▸ **TASK STATEMENT**: Repeat the records below exactly as they appear.

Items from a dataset
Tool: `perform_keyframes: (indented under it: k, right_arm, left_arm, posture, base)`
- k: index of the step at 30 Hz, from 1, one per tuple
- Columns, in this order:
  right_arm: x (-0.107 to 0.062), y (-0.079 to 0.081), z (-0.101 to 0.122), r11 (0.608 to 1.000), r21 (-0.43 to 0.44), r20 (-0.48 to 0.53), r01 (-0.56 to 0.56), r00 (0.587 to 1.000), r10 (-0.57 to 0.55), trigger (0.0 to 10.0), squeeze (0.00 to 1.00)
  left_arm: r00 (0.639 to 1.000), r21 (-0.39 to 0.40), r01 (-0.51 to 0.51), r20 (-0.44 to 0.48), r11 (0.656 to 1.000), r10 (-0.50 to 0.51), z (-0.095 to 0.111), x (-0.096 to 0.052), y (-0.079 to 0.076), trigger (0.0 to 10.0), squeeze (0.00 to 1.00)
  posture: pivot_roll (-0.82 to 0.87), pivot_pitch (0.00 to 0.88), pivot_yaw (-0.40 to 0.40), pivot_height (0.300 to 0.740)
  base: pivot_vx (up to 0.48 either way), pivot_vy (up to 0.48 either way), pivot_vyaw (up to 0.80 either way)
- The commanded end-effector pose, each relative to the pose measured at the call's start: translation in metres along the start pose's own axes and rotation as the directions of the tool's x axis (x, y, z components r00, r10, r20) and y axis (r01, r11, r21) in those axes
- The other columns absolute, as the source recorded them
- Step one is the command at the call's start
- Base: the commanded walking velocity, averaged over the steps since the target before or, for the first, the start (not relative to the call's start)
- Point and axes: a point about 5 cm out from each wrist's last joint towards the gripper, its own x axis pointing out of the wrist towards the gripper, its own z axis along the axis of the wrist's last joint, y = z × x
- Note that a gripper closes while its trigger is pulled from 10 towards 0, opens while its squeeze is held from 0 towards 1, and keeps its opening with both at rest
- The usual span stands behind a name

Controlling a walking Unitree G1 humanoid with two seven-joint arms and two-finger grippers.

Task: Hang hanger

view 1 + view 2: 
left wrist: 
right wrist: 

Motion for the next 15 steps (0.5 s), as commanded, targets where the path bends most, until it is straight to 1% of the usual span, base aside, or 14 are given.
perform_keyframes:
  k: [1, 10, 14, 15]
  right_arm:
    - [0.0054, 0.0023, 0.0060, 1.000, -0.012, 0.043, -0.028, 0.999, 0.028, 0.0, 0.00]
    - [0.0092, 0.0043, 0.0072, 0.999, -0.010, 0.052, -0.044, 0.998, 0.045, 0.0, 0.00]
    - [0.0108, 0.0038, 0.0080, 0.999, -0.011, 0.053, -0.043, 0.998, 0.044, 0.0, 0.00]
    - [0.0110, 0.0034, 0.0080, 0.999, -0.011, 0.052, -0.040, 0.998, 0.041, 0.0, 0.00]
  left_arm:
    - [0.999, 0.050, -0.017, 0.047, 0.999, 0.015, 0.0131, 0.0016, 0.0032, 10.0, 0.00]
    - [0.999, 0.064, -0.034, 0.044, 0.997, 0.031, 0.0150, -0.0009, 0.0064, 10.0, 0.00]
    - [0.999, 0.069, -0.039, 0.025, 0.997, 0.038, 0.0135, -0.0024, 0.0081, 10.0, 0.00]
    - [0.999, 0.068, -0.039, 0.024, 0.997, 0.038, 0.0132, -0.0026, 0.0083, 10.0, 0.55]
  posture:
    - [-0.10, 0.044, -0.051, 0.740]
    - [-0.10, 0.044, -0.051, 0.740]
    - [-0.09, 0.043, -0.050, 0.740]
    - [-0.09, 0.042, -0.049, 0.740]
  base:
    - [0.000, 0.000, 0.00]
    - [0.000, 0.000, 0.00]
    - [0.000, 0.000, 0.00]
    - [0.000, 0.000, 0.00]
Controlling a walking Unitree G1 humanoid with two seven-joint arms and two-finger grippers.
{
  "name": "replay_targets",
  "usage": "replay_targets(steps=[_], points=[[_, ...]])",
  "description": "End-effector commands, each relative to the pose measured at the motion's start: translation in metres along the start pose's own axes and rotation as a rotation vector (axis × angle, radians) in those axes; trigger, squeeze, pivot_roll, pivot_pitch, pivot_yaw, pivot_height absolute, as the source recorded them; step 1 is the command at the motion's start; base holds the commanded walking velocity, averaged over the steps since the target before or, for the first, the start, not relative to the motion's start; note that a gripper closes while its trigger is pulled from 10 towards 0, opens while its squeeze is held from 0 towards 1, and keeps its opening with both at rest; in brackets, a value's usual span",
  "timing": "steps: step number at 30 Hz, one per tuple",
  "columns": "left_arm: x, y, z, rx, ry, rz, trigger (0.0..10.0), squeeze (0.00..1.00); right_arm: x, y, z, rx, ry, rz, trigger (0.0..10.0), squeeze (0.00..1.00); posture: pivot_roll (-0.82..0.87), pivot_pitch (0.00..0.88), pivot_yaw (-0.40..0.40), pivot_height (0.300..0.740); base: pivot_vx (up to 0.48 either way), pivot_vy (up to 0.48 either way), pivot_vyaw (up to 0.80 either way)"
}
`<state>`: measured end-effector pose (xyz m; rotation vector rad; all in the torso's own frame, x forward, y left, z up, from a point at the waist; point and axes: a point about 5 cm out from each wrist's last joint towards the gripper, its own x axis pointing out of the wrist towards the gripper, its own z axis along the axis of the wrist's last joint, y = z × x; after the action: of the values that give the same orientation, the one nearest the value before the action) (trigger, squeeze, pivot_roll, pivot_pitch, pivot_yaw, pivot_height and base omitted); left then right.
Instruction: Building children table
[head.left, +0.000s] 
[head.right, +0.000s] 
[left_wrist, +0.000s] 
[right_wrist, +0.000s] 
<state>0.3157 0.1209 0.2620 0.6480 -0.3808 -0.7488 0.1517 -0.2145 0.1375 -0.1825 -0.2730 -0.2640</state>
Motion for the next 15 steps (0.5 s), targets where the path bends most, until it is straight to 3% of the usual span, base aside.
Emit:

▸ **WRITTEN RESPONSE**:
Tool: `perform_keyframes: (indented under it: k, right_arm, left_arm, posture, base)`
- k: index of the step at 30 Hz, from 1, one per tuple
- Columns, in this order:
  right_arm: x (-0.107 to 0.062), y (-0.079 to 0.081), z (-0.101 to 0.122), r11 (0.608 to 1.000), r21 (-0.43 to 0.44), r20 (-0.48 to 0.53), r01 (-0.56 to 0.56), r00 (0.587 to 1.000), r10 (-0.57 to 0.55), trigger (0.0 to 10.0), squeeze (0.00 to 1.00)
  left_arm: r00 (0.639 to 1.000), r21 (-0.39 to 0.40), r01 (-0.51 to 0.51), r20 (-0.44 to 0.48), r11 (0.656 to 1.000), r10 (-0.50 to 0.51), z (-0.095 to 0.111), x (-0.096 to 0.052), y (-0.079 to 0.076), trigger (0.0 to 10.0), squeeze (0.00 to 1.00)
  posture: pivot_roll (-0.82 to 0.87), pivot_pitch (0.00 to 0.88), pivot_yaw (-0.40 to 0.40), pivot_height (0.300 to 0.740)
  base: pivot_vx (up to 0.48 either way), pivot_vy (up to 0.48 either way), pivot_vyaw (up to 0.80 either way)
- The commanded end-effector pose, each relative to the pose measured at the call's start: translation in metres along the start pose's own axes and rotation as the directions of the tool's x axis (x, y, z components r00, r10, r20) and y axis (r01, r11, r21) in those axes
- The other columns absolute, as the source recorded them
- Step one is the command at the call's start
- Base: the commanded walking velocity, averaged over the steps since the target before or, for the first, the start (not relative to the call's start)
- Point and axes: a point about 5 cm out from each wrist's last joint towards the gripper, its own x axis pointing out of the wrist towards the gripper, its own z axis along the axis of the wrist's last joint, y = z × x
- Note that a gripper closes while its trigger is pulled from 10 towards 0, opens while its squeeze is held from 0 towards 1, and keeps its opening with both at rest
- The usual span stands behind a name

Controlling a walking Unitree G1 humanoid with two seven-joint arms and two-finger grippers.

Task: Hang hanger

view 1 + view 2: 
left wrist: 
right wrist: 

Motion for the next 15 steps (0.5 s), as commanded, targets where the path bends most, until it is straight to 1% of the usual span, base aside, or 14 are given.
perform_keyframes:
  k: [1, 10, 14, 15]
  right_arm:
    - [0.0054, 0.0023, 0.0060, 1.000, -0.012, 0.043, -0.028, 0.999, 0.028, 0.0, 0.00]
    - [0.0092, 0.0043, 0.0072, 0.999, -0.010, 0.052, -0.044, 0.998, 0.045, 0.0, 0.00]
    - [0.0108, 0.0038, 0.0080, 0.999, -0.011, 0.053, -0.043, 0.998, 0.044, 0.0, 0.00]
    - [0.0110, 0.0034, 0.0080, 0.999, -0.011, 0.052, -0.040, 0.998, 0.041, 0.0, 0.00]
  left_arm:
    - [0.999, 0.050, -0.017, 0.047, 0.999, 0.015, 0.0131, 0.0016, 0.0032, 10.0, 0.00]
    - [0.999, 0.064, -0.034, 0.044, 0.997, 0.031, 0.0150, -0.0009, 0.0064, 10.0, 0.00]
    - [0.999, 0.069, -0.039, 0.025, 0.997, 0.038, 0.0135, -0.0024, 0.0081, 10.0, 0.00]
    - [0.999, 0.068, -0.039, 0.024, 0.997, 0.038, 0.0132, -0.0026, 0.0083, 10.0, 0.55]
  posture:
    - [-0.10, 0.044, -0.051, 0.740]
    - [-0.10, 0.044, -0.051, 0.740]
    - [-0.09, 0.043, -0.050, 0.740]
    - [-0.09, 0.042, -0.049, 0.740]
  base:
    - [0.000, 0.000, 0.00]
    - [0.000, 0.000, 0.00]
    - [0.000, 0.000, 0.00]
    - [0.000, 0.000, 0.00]
Controlling a walking Unitree G1 humanoid with two seven-joint arms and two-finger grippers.
{
  "name": "replay_targets",
  "usage": "replay_targets(steps=[_], points=[[_, ...]])",
  "description": "End-effector commands, each relative to the pose measured at the motion's start: translation in metres along the start pose's own axes and rotation as a rotation vector (axis × angle, radians) in those axes; trigger, squeeze, pivot_roll, pivot_pitch, pivot_yaw, pivot_height absolute, as the source recorded them; step 1 is the command at the motion's start; base holds the commanded walking velocity, averaged over the steps since the target before or, for the first, the start, not relative to the motion's start; note that a gripper closes while its trigger is pulled from 10 towards 0, opens while its squeeze is held from 0 towards 1, and keeps its opening with both at rest; in brackets, a value's usual span",
  "timing": "steps: step number at 30 Hz, one per tuple",
  "columns": "left_arm: x, y, z, rx, ry, rz, trigger (0.0..10.0), squeeze (0.00..1.00); right_arm: x, y, z, rx, ry, rz, trigger (0.0..10.0), squeeze (0.00..1.00); posture: pivot_roll (-0.82..0.87), pivot_pitch (0.00..0.88), pivot_yaw (-0.40..0.40), pivot_height (0.300..0.740); base: pivot_vx (up to 0.48 either way), pivot_vy (up to 0.48 either way), pivot_vyaw (up to 0.80 either way)"
}
`<state>`: measured end-effector pose (xyz m; rotation vector rad; all in the torso's own frame, x forward, y left, z up, from a point at the waist; point and axes: a point about 5 cm out from each wrist's last joint towards the gripper, its own x axis pointing out of the wrist towards the gripper, its own z axis along the axis of the wrist's last joint, y = z × x; after the action: of the values that give the same orientation, the one nearest the value before the action) (trigger, squeeze, pivot_roll, pivot_pitch, pivot_yaw, pivot_height and base omitted); left then right.
Instruction: Building children table
[head.left, +0.000s] 
[head.right, +0.000s] 
[left_wrist, +0.000s] 
[right_wrist, +0.000s] 
<state>0.3157 0.1209 0.2620 0.6480 -0.3808 -0.7488 0.1517 -0.2145 0.1375 -0.1825 -0.2730 -0.2640</state>
Motion for the next 15 steps (0.5 s), targets where the path bends most, until it is straight to 3% of the usual span, base aside.
Emit:

This exercise is now finished.